Material from a demonstration of fiber optic production technology also came home on the Cargo Dragon. Scientists and engineers will examine the optical fiber material produced in the space station to see if it matches the predictions that fibers produced in space are ‘much better than those produced on Earth’, says NASA.

The upgraded Cargo Dragon spacecraft has more internal volume than SpaceX’s first generation Dragon cargo ship, which in 2020 led its last mission to the space station. It also has the double-powered locked capability of previous Dragon capsules and can hold up to 12 such lockers for return to Earth, adding more capacity to bring back frozen and chilled monsters.

“Using the previous Dragon spacecraft, it could take up to 48 hours for the capsule to hit the waters in the Pacific Ocean before returning to Long Beach, California. We started distributing the samples about four to five hours later, ” said Mary Walsh, the lead pilot of Kennedy’s Office for Research Integration. “Now we will return science earlier and hand it over to researchers, just four to nine hours after the splash.”

“The ability to get science back quickly is so important for space biology because we want to understand whether the effects we want to measure on an orbit are due to the microgravity or the stress that a participant or” can see a monster. during landing, ”said Kirt Costello, a scientist at NASA’s main space station program. “It is therefore a wonderful ability to return those to the Cape really quickly and have them handed over to our scientists.”

Other changes made to the new Cargo Dragon spacecraft include the ability to dock and dock automatically at the station. The first generation Dragon cargo ships were seized by the station’s robotic arm.

According to SpaceX, the Cargo Dragon’s compartment under pressure can be reused five times. The hull without pressure is disposable, and each Cargo Dragon mission will fly a new one.

Before the brake rockets were fired to fall off the track, the Cargo Dragon put its trunk portion into space to stay in space before the atmosphere through the air caused it to re-enter the atmosphere and burn up. The capsule also closed a nose cone to cover the plant port before plunging back into the atmosphere.

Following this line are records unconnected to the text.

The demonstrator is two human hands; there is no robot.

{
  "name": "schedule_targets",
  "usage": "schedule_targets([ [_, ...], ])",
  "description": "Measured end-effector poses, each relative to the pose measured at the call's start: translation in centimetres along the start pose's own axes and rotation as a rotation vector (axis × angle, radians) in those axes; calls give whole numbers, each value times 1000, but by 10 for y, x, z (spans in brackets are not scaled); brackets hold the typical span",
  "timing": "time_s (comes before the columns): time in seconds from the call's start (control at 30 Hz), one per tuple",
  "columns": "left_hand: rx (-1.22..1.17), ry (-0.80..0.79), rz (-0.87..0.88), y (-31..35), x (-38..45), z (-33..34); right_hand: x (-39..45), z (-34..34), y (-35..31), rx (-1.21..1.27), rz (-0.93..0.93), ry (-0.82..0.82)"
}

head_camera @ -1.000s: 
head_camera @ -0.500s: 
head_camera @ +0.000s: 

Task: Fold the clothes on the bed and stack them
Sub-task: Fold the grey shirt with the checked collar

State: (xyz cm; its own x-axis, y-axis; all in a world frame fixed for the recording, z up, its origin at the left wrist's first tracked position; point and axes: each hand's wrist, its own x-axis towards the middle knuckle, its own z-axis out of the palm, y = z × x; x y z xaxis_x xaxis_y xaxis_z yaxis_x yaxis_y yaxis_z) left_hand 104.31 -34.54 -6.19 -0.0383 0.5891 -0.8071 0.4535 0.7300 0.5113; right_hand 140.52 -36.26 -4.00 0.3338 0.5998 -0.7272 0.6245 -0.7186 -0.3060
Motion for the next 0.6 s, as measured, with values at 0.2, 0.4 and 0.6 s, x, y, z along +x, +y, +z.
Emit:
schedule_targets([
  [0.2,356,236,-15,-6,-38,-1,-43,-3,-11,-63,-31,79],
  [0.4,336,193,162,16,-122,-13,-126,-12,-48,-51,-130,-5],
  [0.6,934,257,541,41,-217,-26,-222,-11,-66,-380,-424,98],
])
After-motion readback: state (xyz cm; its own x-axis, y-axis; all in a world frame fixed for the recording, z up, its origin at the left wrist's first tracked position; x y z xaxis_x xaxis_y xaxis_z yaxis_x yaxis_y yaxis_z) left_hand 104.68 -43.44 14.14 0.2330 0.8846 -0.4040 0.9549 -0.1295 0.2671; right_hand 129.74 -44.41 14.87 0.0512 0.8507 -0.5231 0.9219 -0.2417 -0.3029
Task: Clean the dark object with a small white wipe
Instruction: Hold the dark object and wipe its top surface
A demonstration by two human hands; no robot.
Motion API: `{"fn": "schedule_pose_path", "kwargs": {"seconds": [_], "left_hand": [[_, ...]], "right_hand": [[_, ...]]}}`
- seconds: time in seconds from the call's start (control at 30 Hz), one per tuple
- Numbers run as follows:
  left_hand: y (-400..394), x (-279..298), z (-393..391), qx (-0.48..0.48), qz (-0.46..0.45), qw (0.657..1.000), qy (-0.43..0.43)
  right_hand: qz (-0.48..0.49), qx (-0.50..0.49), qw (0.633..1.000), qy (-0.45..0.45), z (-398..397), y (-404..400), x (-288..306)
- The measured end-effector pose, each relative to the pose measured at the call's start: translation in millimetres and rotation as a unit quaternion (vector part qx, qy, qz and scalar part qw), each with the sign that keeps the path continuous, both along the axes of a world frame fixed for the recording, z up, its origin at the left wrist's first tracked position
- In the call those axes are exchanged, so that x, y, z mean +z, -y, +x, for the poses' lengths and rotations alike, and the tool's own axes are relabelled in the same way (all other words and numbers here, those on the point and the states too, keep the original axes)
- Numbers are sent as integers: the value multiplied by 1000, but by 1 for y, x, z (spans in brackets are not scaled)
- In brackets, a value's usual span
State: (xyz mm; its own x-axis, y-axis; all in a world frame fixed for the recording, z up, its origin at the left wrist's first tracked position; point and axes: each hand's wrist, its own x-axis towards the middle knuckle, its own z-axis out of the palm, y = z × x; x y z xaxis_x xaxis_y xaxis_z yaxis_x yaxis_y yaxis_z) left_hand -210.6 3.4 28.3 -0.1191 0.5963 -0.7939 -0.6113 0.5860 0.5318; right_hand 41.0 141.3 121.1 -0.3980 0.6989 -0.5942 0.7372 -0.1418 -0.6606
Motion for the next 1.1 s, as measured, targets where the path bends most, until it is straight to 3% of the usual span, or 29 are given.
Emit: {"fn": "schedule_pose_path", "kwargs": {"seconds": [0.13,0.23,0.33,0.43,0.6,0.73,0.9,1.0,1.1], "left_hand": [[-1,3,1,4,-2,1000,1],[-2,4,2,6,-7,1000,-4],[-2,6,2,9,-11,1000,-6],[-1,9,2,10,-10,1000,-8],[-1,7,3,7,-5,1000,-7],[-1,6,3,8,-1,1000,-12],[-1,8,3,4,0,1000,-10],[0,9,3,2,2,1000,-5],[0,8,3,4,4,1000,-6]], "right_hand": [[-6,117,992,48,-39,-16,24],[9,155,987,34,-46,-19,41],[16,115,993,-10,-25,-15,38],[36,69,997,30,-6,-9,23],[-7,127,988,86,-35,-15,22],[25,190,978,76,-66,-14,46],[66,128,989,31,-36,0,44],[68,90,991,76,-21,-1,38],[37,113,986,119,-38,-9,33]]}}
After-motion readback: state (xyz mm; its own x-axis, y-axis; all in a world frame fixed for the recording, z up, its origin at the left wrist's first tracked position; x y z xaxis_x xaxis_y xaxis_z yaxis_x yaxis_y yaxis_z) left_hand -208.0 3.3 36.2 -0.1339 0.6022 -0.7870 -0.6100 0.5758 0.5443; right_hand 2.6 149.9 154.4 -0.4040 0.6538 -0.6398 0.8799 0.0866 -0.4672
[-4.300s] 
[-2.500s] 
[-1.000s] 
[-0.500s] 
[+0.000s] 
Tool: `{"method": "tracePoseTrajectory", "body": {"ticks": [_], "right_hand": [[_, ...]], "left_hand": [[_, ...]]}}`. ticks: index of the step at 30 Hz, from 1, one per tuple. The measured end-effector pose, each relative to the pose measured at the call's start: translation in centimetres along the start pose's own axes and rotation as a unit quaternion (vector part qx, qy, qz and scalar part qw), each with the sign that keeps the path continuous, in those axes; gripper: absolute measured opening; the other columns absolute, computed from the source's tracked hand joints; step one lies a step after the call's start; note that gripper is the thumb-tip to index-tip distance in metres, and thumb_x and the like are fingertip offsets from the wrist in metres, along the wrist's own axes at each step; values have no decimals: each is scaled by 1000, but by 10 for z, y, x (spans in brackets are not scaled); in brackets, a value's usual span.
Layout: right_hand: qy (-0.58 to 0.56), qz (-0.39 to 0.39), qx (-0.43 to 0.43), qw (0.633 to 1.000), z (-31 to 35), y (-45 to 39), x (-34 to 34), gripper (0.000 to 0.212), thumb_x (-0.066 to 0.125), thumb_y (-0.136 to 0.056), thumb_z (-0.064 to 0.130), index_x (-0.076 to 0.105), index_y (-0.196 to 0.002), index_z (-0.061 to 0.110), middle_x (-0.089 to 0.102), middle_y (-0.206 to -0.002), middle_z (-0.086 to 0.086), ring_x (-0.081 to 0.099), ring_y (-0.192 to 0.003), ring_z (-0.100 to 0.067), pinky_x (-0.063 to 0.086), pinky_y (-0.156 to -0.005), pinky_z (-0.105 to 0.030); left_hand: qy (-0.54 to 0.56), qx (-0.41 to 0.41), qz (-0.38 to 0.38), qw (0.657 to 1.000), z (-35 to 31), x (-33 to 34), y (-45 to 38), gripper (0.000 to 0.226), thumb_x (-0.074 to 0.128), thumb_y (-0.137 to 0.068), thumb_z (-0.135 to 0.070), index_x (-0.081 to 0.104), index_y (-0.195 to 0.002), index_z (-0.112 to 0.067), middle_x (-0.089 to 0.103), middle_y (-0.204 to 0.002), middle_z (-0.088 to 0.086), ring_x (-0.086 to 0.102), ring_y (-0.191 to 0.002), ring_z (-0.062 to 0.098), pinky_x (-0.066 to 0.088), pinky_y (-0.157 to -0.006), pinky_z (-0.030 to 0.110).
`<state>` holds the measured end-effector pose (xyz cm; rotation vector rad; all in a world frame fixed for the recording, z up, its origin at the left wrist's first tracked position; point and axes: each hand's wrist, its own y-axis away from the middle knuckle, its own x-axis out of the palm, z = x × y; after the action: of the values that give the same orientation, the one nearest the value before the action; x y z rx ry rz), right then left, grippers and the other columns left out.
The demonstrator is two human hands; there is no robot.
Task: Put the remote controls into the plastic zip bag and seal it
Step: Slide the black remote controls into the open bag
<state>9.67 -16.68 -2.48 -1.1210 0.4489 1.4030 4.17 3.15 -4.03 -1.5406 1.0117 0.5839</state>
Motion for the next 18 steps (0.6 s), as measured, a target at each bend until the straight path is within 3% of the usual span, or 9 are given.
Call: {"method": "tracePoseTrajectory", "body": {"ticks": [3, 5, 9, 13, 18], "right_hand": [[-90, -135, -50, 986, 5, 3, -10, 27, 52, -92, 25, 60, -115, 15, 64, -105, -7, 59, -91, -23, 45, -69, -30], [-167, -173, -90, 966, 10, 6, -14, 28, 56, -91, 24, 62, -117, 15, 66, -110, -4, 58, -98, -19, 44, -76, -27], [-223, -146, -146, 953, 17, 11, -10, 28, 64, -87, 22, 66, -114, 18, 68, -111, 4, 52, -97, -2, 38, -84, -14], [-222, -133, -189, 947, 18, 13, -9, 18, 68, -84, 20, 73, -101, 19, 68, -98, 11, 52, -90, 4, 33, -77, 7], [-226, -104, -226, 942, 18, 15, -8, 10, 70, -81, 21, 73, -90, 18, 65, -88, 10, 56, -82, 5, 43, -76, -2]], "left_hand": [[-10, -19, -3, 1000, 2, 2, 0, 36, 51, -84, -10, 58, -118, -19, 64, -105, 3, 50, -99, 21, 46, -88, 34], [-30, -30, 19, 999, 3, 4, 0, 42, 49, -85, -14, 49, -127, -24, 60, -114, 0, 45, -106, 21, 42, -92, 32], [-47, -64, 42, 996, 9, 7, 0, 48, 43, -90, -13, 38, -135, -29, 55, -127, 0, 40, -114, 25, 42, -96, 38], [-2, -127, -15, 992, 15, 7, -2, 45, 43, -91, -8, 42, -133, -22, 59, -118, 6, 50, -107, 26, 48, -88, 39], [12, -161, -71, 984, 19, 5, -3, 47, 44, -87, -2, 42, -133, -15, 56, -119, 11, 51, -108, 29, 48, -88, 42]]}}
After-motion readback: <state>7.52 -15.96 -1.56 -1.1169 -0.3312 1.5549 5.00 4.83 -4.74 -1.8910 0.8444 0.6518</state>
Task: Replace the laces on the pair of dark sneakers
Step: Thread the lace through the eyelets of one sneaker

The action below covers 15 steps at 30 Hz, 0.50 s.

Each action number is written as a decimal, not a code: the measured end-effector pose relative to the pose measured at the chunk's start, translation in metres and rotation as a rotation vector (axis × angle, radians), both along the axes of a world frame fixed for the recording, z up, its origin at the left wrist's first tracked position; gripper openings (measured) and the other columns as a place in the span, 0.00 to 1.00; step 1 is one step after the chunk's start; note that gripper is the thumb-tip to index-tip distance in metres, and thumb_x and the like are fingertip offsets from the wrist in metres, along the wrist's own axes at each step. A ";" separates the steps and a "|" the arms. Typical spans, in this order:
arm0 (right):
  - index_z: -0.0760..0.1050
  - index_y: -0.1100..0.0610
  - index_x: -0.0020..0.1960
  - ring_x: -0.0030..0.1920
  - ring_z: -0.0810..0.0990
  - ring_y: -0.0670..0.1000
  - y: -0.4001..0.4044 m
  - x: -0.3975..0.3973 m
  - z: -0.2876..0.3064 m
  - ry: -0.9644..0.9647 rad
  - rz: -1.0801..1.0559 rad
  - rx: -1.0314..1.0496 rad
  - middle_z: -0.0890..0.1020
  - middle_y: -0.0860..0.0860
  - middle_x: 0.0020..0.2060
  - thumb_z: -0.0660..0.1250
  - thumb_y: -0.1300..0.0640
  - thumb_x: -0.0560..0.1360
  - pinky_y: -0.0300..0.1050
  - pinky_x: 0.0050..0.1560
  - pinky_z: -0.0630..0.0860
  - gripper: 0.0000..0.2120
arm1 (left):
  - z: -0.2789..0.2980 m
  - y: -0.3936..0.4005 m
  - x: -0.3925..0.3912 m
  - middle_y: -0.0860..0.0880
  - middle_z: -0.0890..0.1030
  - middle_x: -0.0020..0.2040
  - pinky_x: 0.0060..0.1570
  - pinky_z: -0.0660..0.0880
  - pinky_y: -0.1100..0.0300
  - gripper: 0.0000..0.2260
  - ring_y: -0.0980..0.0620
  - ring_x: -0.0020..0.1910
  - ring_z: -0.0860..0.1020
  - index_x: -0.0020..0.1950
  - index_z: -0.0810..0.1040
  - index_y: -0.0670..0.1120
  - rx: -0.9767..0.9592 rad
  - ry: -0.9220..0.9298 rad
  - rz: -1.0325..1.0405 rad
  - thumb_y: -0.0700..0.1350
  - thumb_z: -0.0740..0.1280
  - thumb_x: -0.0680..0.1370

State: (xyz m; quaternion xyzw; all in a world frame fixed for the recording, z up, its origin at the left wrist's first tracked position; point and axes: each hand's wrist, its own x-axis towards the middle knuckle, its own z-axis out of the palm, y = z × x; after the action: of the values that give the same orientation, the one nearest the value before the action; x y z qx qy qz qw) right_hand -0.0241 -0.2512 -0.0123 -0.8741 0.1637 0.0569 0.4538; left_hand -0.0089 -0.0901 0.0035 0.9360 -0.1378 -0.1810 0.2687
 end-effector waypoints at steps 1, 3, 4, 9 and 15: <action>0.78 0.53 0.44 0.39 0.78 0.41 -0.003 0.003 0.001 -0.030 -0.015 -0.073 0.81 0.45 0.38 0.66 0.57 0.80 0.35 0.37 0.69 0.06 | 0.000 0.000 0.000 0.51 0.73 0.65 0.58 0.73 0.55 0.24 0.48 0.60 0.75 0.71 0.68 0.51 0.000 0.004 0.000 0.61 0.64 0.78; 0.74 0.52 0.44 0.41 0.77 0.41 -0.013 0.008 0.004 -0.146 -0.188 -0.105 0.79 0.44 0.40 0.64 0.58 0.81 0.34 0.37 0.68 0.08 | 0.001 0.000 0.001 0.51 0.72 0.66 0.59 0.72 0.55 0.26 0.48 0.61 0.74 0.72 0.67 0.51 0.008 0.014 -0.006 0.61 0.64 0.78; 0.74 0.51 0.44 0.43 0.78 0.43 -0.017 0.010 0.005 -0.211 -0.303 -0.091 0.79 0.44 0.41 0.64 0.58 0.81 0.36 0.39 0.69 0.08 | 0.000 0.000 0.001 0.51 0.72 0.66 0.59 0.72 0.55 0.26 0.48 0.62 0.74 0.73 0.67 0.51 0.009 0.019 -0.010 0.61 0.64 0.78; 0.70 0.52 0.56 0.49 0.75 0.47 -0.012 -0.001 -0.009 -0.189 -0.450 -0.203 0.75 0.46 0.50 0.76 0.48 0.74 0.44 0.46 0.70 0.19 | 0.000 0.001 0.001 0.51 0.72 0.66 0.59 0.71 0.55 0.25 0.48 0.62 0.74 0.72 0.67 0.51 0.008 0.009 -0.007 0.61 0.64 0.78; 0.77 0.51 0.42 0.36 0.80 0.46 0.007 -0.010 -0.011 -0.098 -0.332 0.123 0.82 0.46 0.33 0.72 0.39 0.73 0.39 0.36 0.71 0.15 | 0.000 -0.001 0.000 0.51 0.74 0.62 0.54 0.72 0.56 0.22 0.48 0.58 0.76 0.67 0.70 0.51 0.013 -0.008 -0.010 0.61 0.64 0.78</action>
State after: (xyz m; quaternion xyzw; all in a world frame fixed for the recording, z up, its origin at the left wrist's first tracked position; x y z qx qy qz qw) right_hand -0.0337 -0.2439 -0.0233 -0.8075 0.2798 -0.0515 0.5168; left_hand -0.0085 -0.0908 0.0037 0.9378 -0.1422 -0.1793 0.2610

The Cargo Dragon launched on top of a Falcon 9 rocket from NASA’s Kennedy Space Center in Florida on December 6. The capsule arrived at the space station the next day with an automatic coupling with a new docking port at the apex or on top of the Harmony module of the research post.

It has delivered numerous experiments to the space station and a commercial airlock for Nanoracks, a Houston-based company that plans to use the add-on to deploy small satellites, dispose of debris and provide investigations.

The Cargo Dragon mission was SpaceX’s 21st return flight to the space station since 2012 under a multi-billion dollar contract with NASA.